Parliament on Thursday passed the Payment Systems Act 2009 being an act to provide for the establishment, operations and supervision of payments.
Explaining the nature of the Act in Parliament, the deputy Minister of Finance and Economic Development Dr. Richard Konteh said Payment Systems plays a very crucial role in any economy from one segment of the economy to the other as well as representing the foundation of the pivotal roles including policy, financial and overall economic policy.
The deputy finance Minister also explained that the advancement of information communication technology has impacted positively on service delivery in the sector of the economy within the West African Monetary Zone (WAMZ).
To match up with that development, the Minister said appropriate legislation was needed to deal with banking and payments. He stated that the other WAMZ member states have the legal frame work that reflects the most recent development in technology and have also reached the level of modernization of their payment systems.
Dr.

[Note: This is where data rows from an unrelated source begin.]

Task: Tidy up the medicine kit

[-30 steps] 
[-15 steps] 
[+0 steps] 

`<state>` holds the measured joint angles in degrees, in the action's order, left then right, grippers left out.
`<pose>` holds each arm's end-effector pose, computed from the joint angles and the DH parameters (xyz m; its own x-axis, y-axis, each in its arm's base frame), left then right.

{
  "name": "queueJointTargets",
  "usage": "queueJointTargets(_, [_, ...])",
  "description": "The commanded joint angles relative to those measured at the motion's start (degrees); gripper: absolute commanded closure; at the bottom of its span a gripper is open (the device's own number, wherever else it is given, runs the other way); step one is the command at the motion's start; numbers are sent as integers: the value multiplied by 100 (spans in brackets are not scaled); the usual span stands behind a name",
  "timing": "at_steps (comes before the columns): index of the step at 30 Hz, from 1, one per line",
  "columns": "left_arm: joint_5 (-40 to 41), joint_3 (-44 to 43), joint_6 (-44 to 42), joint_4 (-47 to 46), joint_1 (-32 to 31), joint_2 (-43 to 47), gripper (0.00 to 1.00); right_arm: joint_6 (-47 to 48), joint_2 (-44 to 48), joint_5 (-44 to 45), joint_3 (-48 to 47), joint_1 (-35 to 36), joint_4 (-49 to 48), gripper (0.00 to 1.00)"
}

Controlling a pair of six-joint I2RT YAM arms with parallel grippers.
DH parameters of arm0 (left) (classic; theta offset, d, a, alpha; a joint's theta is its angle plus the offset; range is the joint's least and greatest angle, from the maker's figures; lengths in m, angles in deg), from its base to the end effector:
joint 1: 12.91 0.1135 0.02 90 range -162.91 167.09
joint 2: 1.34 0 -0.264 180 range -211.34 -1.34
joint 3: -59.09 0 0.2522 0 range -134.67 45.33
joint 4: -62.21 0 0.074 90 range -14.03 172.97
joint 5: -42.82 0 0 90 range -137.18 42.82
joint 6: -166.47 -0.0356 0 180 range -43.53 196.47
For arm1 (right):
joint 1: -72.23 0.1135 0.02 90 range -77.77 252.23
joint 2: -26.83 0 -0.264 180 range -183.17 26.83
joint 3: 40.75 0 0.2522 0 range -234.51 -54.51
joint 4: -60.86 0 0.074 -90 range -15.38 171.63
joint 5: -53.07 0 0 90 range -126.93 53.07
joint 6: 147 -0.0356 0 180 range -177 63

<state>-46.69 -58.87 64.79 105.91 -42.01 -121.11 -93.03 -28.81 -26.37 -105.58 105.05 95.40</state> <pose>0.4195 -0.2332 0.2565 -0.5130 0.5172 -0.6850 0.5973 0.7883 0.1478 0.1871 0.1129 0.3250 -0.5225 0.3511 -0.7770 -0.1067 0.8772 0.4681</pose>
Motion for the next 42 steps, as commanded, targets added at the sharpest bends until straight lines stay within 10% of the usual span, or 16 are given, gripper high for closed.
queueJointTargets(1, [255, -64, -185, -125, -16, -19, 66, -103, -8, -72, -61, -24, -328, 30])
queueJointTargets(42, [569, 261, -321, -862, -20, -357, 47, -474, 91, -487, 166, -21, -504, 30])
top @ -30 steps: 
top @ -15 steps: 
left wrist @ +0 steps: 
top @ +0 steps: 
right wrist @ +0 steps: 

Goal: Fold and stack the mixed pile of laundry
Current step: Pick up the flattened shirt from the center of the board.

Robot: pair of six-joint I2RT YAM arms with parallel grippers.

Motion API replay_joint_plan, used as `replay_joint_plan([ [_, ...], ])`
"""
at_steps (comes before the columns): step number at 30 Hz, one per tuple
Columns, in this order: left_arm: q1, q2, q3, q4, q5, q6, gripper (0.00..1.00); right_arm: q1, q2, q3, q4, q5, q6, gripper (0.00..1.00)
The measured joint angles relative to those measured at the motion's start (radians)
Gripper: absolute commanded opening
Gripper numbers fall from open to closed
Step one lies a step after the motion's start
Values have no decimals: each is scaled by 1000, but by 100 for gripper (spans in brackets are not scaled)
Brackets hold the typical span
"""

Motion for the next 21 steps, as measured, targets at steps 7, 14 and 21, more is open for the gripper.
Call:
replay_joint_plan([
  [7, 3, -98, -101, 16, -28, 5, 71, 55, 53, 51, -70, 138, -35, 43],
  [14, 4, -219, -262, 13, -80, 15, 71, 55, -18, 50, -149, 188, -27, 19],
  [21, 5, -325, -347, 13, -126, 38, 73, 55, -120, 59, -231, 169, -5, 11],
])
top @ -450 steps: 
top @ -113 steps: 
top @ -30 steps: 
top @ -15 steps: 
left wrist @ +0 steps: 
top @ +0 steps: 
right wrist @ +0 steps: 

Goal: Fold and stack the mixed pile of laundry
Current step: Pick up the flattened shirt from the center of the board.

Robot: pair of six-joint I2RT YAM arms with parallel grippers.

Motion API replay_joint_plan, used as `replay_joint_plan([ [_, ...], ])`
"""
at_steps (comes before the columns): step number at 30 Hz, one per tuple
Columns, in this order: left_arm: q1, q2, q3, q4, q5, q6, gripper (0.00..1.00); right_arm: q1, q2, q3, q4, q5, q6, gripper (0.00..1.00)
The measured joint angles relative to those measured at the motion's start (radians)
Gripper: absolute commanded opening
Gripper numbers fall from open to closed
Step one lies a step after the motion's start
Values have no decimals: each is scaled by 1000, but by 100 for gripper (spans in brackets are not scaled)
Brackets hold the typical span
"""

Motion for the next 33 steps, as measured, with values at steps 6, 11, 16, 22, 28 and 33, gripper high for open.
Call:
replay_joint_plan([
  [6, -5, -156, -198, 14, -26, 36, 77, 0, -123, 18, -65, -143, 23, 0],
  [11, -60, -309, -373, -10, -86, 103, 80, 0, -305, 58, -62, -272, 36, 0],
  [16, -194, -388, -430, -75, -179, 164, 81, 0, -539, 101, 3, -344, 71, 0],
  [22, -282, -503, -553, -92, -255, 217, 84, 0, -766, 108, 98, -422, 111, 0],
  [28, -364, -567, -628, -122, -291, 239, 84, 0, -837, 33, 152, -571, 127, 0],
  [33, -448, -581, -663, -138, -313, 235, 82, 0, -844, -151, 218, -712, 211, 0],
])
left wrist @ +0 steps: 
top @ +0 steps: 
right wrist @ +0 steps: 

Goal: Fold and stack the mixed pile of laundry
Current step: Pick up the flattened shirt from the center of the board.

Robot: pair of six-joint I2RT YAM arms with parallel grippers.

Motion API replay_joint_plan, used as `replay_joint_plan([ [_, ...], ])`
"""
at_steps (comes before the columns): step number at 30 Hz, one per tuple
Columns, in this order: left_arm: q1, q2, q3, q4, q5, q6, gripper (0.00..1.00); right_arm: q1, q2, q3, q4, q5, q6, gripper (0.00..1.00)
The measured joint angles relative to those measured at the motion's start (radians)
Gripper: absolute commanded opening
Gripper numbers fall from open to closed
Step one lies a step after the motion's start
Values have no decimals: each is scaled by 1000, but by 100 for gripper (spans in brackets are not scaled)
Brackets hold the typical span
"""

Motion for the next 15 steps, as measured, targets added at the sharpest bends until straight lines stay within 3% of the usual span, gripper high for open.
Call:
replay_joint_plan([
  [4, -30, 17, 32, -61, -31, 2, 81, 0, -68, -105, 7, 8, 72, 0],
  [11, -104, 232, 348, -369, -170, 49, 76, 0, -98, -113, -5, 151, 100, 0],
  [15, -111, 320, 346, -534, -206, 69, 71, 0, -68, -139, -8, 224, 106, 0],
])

Konteh further stated that Ghana had their payment system in 2003 but that theirs and that of the Sierra Leone payment systems have many provisions in common.
Explaining the objective of the bill, the Deputy Finance Minster said it was to provide for the establishment, designation, operations and supervision of electronics and other payment systems. It also seeks to provide the efficient cooperation of payment and to control the systemic and promote competition in the payment services within the West African Zone.
He further said once the payment system was approved, the Bank Governor shall approve the regulation for each payment system and a common legal frame work with rules and regulations. These will include Banks, corporate entities, Government and the General Public, and all will be assured that laws will apply in any WAMZ member country.
He however mentioned that the central Bank shall establish and operate payments on clearly accepted systems and can also determine the standards for the observation of the system.